> Exercise details
Copy exactly the lines from the start of the material through the line with "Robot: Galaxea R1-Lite". Pictures stay out of the copy.

> The data

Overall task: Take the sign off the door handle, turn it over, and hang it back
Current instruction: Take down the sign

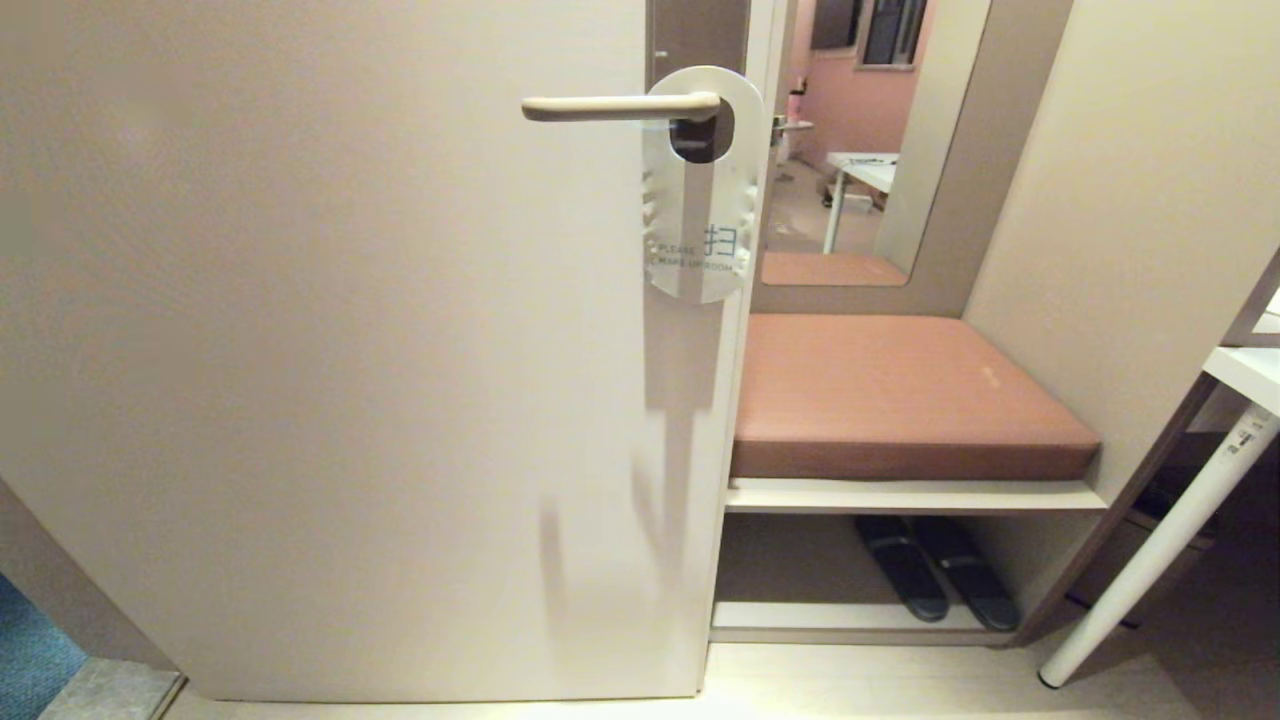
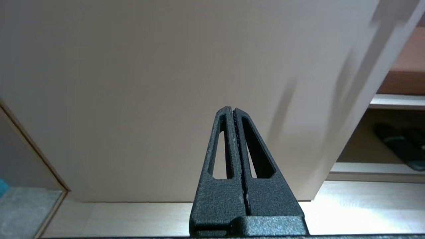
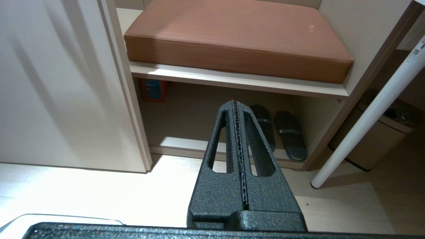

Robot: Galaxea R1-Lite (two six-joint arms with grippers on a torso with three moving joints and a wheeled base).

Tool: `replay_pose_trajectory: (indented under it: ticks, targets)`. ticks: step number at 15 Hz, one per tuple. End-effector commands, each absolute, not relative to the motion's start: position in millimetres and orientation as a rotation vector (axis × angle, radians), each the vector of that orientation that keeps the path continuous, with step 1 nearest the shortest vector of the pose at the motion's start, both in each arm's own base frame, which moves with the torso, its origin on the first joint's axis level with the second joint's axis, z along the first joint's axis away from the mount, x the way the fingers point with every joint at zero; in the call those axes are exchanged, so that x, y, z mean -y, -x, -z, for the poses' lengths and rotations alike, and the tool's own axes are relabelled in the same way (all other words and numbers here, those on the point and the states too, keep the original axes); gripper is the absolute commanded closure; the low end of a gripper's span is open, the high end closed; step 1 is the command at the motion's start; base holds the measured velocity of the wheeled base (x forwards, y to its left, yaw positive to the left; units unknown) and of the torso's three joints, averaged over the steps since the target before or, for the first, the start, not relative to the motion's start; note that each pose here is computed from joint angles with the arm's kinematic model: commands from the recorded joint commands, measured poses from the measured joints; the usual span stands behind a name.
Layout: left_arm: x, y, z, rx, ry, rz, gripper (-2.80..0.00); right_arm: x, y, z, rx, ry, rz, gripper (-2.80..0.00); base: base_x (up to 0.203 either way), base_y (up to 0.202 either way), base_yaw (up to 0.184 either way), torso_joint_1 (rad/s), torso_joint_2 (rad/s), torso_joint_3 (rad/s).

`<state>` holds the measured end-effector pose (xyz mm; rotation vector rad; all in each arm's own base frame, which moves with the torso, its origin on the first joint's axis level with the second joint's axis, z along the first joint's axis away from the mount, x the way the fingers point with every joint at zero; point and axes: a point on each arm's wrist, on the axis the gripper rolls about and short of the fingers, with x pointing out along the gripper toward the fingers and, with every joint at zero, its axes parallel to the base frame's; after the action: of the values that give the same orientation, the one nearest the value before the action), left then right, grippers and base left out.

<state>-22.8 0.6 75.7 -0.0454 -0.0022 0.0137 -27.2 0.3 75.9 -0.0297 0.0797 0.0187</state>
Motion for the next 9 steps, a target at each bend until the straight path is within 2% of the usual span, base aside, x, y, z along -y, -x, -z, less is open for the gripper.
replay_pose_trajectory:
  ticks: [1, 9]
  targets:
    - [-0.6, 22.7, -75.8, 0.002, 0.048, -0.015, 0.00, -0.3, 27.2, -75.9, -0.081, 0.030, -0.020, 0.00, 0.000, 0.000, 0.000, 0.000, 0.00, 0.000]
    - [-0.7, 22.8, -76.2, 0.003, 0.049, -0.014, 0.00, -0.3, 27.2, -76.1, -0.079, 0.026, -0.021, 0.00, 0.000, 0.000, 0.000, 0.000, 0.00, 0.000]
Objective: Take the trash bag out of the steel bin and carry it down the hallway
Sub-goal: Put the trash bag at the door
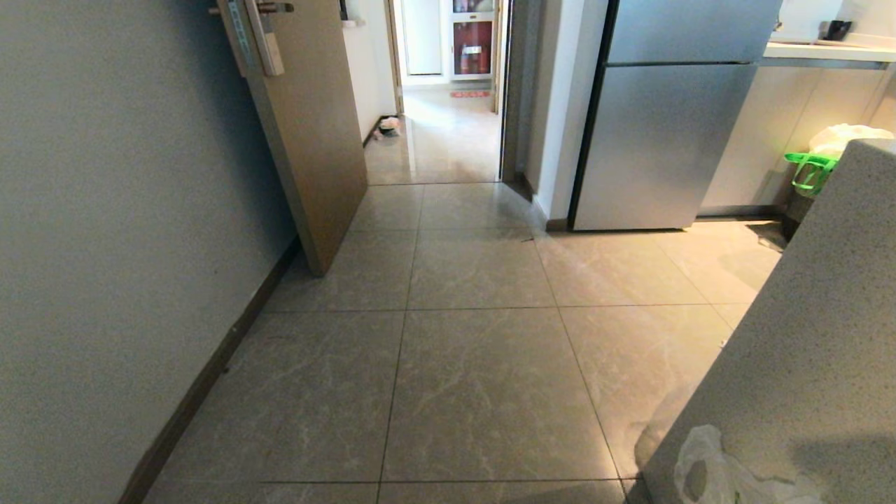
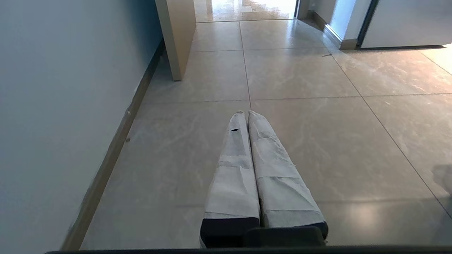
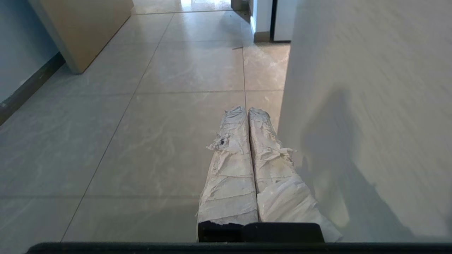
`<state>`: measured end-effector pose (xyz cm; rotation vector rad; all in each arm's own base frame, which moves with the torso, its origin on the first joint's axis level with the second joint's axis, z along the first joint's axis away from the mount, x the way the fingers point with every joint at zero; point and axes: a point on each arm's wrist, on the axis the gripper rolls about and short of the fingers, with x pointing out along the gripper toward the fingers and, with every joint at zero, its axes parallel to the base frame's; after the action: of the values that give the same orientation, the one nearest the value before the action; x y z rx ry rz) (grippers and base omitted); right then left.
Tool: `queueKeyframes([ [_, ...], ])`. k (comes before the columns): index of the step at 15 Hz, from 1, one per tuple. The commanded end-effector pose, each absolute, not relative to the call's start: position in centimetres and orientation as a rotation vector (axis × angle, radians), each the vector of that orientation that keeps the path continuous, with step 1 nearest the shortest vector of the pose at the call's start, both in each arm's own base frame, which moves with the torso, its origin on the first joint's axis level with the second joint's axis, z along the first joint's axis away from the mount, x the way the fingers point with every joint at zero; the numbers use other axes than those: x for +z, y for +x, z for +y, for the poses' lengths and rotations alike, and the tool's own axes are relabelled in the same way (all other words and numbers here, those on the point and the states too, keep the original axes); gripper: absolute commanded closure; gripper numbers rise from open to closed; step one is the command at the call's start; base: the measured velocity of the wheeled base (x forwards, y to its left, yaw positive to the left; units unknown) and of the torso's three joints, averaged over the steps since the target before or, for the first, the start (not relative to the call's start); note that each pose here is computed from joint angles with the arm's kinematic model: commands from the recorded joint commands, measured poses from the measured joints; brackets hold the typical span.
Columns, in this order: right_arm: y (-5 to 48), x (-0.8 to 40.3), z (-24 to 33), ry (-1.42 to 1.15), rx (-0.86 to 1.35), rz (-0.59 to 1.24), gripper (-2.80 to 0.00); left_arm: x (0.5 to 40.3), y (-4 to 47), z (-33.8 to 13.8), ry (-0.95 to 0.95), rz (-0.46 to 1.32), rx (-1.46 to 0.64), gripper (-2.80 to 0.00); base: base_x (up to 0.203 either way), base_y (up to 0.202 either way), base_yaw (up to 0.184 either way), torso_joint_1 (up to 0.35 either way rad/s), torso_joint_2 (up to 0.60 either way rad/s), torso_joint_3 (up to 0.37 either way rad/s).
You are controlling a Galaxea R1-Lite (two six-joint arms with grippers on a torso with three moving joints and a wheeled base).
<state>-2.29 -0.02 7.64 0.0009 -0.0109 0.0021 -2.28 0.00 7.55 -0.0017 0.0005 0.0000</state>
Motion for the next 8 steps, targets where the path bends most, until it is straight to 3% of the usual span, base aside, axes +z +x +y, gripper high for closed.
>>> queueKeyframes([
  [1,-2.58,7.56,-0.02,0.002,0.003,-0.051,0.0,7.55,-2.27,0.0,-0.002,0.002,0.0,0.0,0.189,0.0,-0.001,0.002,0.0,0.006],
  [8,-2.58,7.56,-0.02,0.0,0.003,-0.05,0.0,7.55,-2.27,0.0,-0.003,0.002,0.0,0.0,0.189,0.0,0.002,0.002,0.0,0.003],
])
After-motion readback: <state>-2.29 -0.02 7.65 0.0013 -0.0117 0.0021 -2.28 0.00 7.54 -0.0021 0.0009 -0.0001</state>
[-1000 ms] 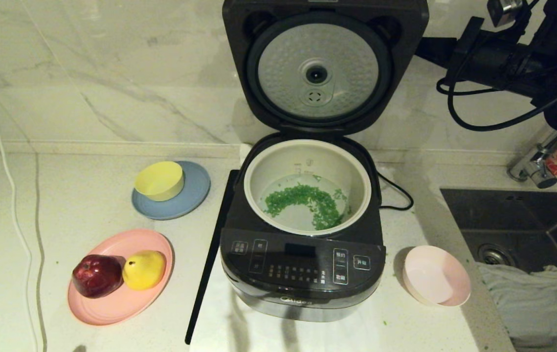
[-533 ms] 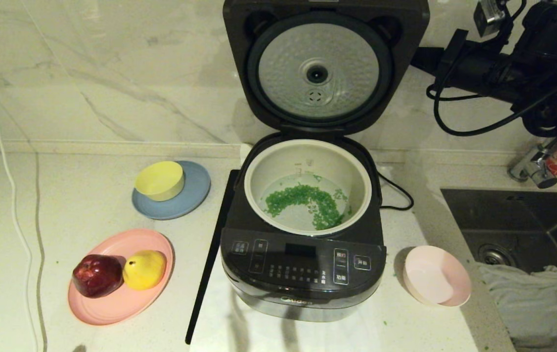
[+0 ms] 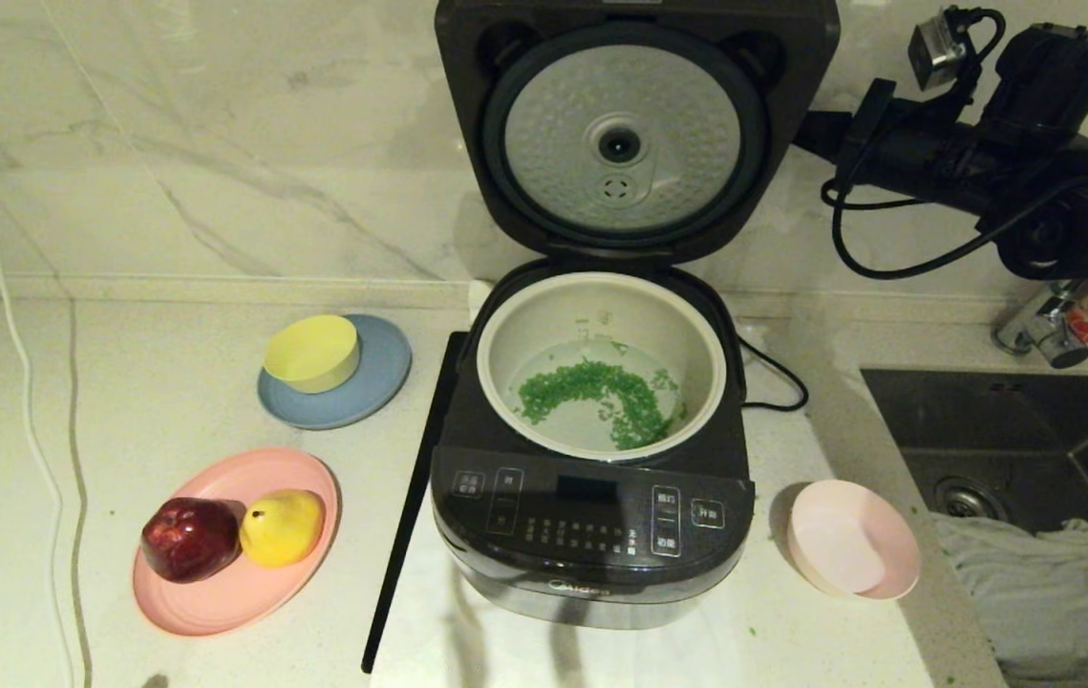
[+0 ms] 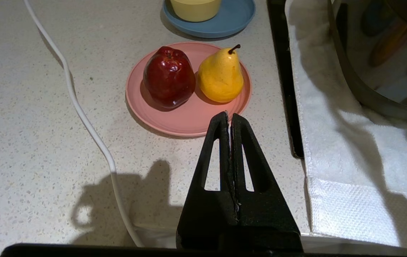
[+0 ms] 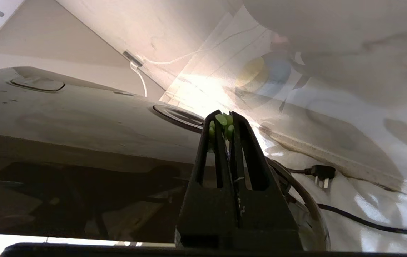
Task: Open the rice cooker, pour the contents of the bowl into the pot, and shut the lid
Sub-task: Close the rice cooker
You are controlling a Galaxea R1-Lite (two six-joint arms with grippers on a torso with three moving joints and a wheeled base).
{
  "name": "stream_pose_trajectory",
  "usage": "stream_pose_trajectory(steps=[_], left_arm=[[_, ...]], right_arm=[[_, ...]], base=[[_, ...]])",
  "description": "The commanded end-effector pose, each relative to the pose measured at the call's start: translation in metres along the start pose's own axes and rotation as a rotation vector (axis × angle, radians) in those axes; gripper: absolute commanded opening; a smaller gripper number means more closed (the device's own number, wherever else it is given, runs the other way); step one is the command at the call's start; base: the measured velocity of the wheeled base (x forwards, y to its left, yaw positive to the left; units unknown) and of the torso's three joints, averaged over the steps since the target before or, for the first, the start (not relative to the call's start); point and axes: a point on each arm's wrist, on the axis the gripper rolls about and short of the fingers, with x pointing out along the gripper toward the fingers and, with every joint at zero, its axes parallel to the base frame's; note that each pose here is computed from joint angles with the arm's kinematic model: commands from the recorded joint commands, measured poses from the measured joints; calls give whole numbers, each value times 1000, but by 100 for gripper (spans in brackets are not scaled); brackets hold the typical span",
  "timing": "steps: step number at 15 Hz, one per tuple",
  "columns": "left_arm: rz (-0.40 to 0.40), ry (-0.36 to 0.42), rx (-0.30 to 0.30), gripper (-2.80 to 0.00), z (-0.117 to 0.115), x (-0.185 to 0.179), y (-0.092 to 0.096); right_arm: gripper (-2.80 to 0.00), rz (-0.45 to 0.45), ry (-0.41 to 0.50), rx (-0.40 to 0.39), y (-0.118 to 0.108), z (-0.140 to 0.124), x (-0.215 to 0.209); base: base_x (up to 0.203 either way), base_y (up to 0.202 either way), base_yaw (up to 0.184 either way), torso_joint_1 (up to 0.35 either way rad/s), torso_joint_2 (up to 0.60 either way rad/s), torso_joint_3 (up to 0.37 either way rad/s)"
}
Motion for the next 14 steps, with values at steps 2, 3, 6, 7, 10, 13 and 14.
stream_pose_trajectory(steps=[2, 3, 6, 7, 10, 13, 14], left_arm=[[0, 7, 0, -280, -2, 1, 0], [0, 7, 0, -280, -2, 1, 0], [0, 7, 0, -280, -2, 1, 0], [0, 7, 0, -280, -2, 1, 0], [0, 7, 0, -280, -2, 1, 0], [0, 7, 0, -280, -2, 1, 0], [0, 7, 0, -280, -2, 1, 0]], right_arm=[[-280, 8, 9, 8, -3, -4, 3], [-280, 9, 13, 13, -5, -7, 5], [-280, 32, 17, 7, 2, -8, 9], [-280, 41, 21, 6, 4, -7, 9], [-280, 63, 34, 12, 15, -10, 13], [-280, 68, 33, 10, 32, -1, 7], [-280, 62, 43, 24, 39, 1, 4]], base=[[0, 0, 0, 0, 0, 0], [0, 0, 0, 0, 0, 0], [0, 0, 0, 0, 0, 0], [0, 0, 0, 0, 0, 0], [0, 0, 0, 0, 0, 0], [0, 0, 0, 0, 0, 0], [0, 0, 0, 0, 0, 0]])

> Response area
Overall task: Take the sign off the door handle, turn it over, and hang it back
Current instruction: Take down the sign


Robot: Galaxea R1-Lite (two six-joint arms with grippers on a torso with three moving joints and a wheeled base).

The complete answer has now been given.